Com alta de casos, cidades do Extremo-Oeste endurecem medidas contra a Covid-19

Região composta por 19 municípios teve aumento de 7,53% de casos confirmados em 15 dias; crescimento foi maior do que a média estadual

Após o aumento do número de casos confirmados da Covid-19, a situação da pandemia voltou a preocupar os 19 municípios que compõe a Ameosc (Associação dos Municípios do Extremo Oeste de Santa Catarina). O assunto foi debatido em reunião na tarde desta terça-feira (25).

Casos confirmados cresceram na região – Foto: Arquivo/Roque de Sá/Agência Senado/NDCasos confirmados cresceram na região – Foto: Arquivo/Roque de Sá/Agência Senado/ND

Conforme dados da Ameosc, nos últimos 15 dias subiu 7,53% (1.402 casos) o número de casos confirmados no Extremo-Oeste do Estado. O índice de mortes também aumentou nesse período, chegando a 6,95%. Já nos últimos 30 dias, a região registrou um crescimento de 12,61% no número de casos confirmados da Covid-19, crescimento maior que a média estadual.

Segundo a Associação, em toda a região, ocorrências envolvendo aglomerações e festas clandestinas têm surpreendido as autoridades.
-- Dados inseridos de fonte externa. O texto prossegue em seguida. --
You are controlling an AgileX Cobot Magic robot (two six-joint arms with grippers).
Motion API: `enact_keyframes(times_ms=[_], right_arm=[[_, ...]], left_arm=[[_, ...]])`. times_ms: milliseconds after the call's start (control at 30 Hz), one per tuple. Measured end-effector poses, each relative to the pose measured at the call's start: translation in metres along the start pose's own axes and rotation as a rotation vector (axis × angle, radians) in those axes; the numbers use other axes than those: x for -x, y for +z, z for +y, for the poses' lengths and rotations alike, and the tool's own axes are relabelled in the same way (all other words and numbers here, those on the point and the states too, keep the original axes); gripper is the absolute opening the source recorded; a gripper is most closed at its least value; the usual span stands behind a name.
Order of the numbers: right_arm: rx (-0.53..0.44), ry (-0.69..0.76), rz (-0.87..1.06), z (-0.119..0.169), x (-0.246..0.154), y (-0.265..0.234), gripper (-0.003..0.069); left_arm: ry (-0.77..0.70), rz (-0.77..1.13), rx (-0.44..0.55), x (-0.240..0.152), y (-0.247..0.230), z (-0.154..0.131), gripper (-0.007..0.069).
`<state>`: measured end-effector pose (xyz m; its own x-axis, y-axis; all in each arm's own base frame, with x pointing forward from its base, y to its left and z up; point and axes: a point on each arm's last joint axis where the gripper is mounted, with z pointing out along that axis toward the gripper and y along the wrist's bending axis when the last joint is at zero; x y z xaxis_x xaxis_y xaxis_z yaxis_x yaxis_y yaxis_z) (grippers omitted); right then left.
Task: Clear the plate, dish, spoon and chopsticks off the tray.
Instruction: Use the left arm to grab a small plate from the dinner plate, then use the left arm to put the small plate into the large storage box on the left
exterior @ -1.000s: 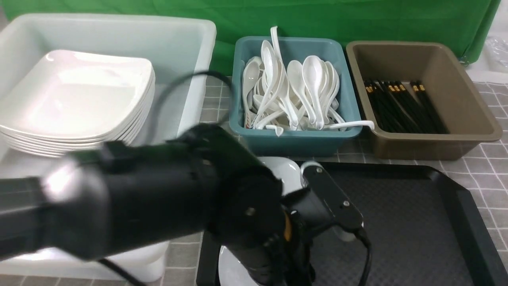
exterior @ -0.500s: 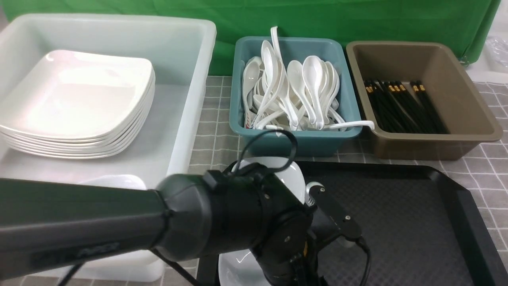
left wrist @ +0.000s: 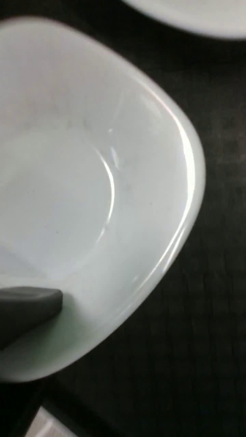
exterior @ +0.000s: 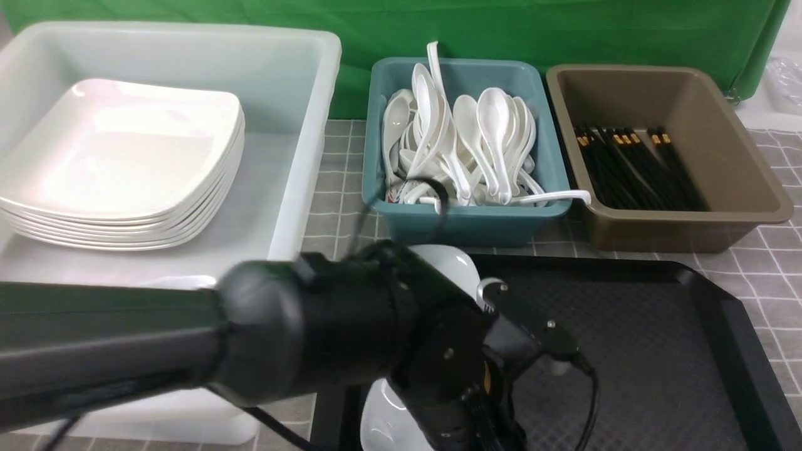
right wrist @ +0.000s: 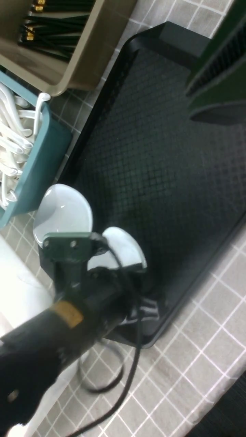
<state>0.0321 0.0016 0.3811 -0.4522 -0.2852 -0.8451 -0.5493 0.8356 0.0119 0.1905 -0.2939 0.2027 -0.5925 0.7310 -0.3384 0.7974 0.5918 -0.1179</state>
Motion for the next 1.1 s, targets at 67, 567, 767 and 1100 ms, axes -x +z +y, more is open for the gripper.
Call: enact_keyframes(times_ms=[67, 567, 767, 1100], right_arm=[[0.0, 0.0, 0.0, 0.0, 0.0, 0.0, 0.0057], [0.092, 0.026, -0.262, 0.01, 0.027, 0.0, 0.0059], [0.104, 0.009, -0.221, 0.021, 0.041, 0.024, 0.0059], [0.15, -0.049, -0.098, 0.037, 0.047, 0.053, 0.0059]], left_arm=[[-0.009, -0.056, -0.017, 0.0, -0.028, -0.004, 0.006], [0.034, -0.332, 0.048, -0.048, -0.184, -0.008, 0.0031], [-0.034, -0.228, 0.456, -0.074, -0.212, 0.046, 0.0031], [-0.231, -0.099, 0.58, -0.097, -0.174, 0.13, 0.0031]])
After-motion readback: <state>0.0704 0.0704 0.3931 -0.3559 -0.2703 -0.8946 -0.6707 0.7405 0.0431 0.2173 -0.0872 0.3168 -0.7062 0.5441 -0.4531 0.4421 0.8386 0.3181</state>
No último fim de semana, uma festa com 30 pessoas foi flagrada pela Polícia Militar no interior do município de Guarujá do Sul.

Os envolvidos descumpriam o Decreto Estadual n° 1.276/2021, sem uso de máscaras, ingerindo bebidas em copos compartilhados e não mantendo o distanciamento social.

Endurecimento das medidas

A reunião foi coordenada pelo presidente da Ameosc, prefeito de Princesa Edilson Wolkweis, e contou com a participação da secretária de Saúde de São Miguel do Oeste e a coordenadora do Colegiado Regional de Secretários da Saúde, Geni Girelli.

Os chefes dos Executivos da região decidiram que irão, em conjunto com as forças de segurança, aumentar a fiscalização dos decretos e endurecer as punições para quem descumprir as medidas sanitárias.

Maurício Piacentini, médico do Hospital Regional Terezinha Gaio Basso e integrante do Comitê Regional, participou da reunião e ressaltou a preocupação com a atual situação da região.

Para ele, se os números continuarem crescendo, a região pode voltar a registrar UTI’s lotadas e filas de espera para atendimento. “Os números têm aumentado nas últimas três semanas e se isso se mantiver, talvez a situação volte a ficar complicada como ficou em fevereiro e março deste ano”, alertou.

Ao fim da reunião, foi consenso entre os prefeitos que serão aguardadas as avaliações do Coes (Centro de Operações em Emergências de Saúde), o que vai balizar possíveis novos decretos. O atual decreto estadual de nº 1.272, segue vigente até o dia 31 de maio.